What this task involves: The answer must be the lines from the one that holds "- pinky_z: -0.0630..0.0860" through the final line of the data, copied exactly, with no pictures.
★ ★ ★ ★
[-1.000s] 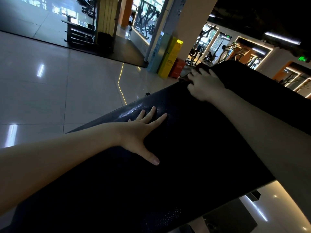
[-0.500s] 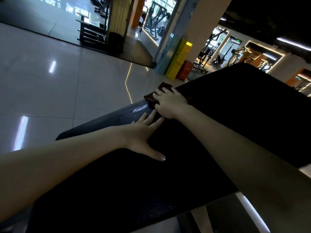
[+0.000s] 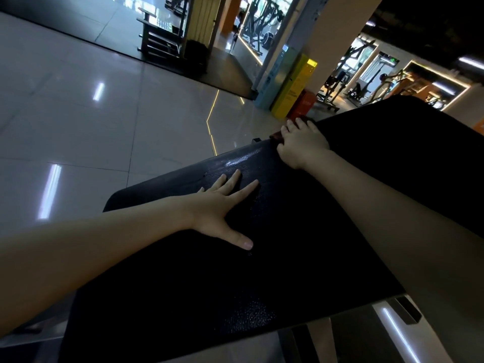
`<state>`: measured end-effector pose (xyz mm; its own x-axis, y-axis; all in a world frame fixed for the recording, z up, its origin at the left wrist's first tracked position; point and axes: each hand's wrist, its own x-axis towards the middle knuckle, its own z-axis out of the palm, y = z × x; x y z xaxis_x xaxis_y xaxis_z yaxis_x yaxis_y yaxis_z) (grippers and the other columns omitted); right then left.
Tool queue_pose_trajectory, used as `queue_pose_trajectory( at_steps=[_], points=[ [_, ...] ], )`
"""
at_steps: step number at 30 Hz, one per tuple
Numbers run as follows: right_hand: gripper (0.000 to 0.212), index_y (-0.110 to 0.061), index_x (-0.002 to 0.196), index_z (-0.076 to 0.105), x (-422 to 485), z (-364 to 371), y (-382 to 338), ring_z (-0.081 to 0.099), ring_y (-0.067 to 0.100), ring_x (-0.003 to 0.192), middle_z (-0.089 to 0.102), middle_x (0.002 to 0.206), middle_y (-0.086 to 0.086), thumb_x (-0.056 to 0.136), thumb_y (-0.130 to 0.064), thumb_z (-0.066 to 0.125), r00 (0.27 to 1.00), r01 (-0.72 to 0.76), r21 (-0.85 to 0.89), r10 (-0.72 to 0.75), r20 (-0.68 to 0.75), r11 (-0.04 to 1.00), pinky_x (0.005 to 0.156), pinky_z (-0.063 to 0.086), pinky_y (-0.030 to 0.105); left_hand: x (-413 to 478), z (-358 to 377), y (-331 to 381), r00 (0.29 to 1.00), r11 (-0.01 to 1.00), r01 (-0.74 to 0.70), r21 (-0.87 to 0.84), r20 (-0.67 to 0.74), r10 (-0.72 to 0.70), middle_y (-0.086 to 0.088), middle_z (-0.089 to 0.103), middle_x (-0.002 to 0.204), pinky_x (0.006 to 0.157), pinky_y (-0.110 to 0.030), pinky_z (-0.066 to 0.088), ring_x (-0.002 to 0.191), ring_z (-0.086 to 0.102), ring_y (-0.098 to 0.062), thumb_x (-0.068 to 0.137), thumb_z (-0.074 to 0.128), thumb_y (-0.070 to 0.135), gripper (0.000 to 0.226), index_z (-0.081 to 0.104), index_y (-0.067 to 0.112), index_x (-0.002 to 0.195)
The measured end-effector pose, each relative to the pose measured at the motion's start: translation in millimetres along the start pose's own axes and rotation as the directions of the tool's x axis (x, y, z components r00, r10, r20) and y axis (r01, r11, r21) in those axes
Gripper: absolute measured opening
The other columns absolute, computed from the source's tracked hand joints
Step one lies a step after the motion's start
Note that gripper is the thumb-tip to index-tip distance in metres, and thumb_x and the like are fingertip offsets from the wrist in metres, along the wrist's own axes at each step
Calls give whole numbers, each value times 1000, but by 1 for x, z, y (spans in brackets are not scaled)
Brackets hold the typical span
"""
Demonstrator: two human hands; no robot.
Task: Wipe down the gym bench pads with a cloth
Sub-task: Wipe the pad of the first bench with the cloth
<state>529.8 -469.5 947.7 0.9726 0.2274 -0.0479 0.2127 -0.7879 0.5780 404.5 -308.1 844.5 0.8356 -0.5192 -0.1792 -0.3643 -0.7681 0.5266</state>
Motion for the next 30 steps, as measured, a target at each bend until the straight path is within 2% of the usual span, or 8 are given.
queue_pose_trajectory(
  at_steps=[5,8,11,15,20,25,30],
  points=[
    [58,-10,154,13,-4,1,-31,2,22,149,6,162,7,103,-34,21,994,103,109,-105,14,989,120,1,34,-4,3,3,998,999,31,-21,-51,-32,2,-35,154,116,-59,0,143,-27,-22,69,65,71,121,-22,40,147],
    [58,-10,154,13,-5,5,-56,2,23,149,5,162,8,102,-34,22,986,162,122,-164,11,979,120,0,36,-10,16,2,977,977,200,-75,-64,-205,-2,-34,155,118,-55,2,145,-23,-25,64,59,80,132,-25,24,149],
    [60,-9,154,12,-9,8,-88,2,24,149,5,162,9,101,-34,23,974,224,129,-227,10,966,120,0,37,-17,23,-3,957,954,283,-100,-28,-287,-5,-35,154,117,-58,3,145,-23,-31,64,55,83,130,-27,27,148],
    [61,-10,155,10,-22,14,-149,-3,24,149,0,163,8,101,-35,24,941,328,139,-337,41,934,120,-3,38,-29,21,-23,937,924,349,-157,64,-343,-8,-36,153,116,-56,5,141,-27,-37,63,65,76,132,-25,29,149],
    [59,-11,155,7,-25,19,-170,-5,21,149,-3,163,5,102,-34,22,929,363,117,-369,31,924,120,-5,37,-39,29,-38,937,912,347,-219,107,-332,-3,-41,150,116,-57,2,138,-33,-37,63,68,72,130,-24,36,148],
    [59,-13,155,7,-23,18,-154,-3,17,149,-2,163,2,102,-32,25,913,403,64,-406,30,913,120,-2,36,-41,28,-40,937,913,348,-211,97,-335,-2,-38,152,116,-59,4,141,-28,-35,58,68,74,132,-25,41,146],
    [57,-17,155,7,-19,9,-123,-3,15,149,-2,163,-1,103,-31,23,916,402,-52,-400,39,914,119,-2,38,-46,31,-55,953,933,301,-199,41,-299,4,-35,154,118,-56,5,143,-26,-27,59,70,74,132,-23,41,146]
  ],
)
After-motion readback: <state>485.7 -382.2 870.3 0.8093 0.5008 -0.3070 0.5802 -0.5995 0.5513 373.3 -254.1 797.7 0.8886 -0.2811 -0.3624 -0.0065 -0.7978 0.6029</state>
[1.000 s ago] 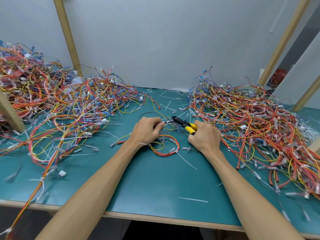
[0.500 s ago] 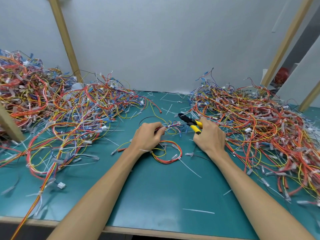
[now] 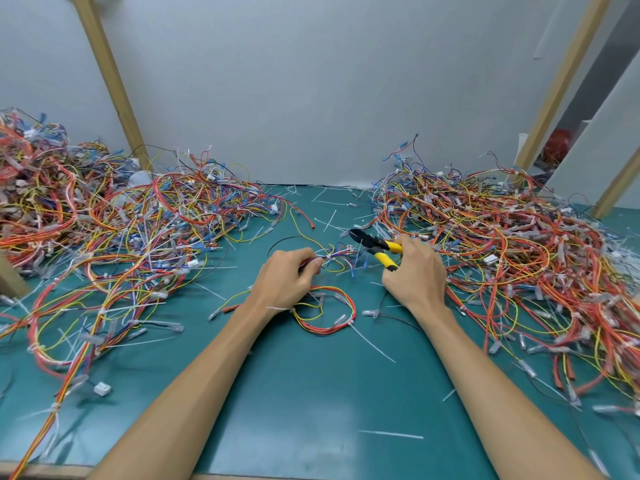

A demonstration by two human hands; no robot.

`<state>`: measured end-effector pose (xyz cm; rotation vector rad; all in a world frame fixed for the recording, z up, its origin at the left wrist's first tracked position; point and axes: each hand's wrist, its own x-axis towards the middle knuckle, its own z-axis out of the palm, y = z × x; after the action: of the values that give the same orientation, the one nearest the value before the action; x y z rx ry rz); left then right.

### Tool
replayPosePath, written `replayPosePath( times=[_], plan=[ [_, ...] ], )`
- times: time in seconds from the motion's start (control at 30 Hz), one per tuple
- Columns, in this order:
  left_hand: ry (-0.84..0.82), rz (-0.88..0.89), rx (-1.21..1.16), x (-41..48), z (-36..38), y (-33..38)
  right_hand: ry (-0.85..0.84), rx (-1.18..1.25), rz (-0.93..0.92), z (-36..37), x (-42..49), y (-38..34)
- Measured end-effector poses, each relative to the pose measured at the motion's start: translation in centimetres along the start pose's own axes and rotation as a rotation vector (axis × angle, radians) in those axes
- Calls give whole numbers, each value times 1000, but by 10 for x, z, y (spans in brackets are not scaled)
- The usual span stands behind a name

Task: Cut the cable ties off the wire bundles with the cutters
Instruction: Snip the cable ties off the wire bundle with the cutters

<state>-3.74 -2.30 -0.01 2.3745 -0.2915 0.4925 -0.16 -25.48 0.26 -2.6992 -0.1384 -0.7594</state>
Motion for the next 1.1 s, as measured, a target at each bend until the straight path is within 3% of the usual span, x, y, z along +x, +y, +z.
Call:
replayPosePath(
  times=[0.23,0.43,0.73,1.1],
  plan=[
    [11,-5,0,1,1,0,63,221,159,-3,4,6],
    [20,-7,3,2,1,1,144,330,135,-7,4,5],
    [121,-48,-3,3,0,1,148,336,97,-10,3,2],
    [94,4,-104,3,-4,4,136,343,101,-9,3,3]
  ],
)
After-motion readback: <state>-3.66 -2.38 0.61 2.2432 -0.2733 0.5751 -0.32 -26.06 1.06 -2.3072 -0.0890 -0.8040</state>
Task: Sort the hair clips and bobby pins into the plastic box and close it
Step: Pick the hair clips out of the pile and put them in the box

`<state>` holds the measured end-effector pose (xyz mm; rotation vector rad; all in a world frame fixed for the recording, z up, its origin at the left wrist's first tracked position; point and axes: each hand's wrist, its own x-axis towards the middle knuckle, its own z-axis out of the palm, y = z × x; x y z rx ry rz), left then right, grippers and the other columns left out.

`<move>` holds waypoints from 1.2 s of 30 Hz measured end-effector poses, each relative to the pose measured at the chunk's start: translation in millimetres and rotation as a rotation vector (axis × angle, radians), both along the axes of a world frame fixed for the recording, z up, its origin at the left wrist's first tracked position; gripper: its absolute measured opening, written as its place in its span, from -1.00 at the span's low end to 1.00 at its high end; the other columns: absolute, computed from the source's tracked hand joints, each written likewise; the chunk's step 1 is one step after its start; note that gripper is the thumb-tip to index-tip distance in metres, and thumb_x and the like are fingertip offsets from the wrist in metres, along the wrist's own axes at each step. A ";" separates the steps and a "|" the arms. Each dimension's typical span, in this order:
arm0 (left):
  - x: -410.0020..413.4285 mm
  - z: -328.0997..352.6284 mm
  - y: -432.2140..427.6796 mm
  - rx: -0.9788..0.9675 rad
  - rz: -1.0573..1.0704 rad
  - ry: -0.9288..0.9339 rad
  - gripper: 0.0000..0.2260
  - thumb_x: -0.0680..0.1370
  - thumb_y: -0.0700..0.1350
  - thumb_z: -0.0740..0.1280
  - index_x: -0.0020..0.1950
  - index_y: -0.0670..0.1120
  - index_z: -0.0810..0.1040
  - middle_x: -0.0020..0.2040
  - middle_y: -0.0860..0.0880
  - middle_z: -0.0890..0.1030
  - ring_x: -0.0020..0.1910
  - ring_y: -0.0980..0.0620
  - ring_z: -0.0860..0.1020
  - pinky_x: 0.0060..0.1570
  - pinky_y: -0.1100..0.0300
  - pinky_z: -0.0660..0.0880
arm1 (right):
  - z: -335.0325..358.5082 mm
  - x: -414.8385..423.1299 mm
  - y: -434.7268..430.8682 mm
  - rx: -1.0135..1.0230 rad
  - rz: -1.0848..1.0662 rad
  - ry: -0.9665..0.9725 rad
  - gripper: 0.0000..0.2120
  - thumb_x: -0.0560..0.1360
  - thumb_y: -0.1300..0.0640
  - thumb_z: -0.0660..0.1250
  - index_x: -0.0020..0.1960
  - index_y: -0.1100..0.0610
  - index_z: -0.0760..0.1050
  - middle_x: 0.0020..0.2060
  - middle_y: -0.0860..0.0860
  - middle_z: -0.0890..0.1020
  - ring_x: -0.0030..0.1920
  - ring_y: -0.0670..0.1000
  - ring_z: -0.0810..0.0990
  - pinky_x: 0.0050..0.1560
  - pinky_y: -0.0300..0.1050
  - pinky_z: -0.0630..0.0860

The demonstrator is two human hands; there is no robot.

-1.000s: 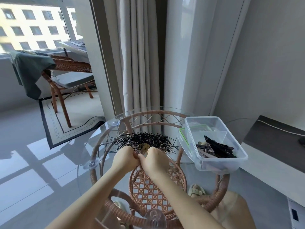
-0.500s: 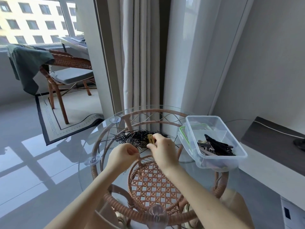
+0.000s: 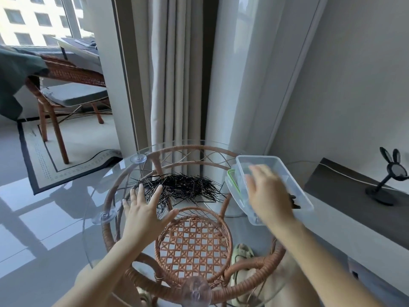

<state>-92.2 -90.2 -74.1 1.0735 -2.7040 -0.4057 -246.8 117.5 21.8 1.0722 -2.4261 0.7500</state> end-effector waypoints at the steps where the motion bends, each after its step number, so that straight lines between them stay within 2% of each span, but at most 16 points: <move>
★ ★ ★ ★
Problem solution:
  - pinky_z: -0.0630..0.0860

The demonstrator is two human hands; there is no robot.

-1.000s: 
-0.500s: 
+0.000s: 

<state>-92.2 -90.2 -74.1 1.0735 -2.7040 -0.4057 -246.8 117.5 21.8 1.0722 -2.4261 0.7500</state> end-effector waypoints at the steps where the motion bends, each after its step number, so that straight lines between them stay within 2% of each span, but at most 16 points: <move>

With this, the answer is complete.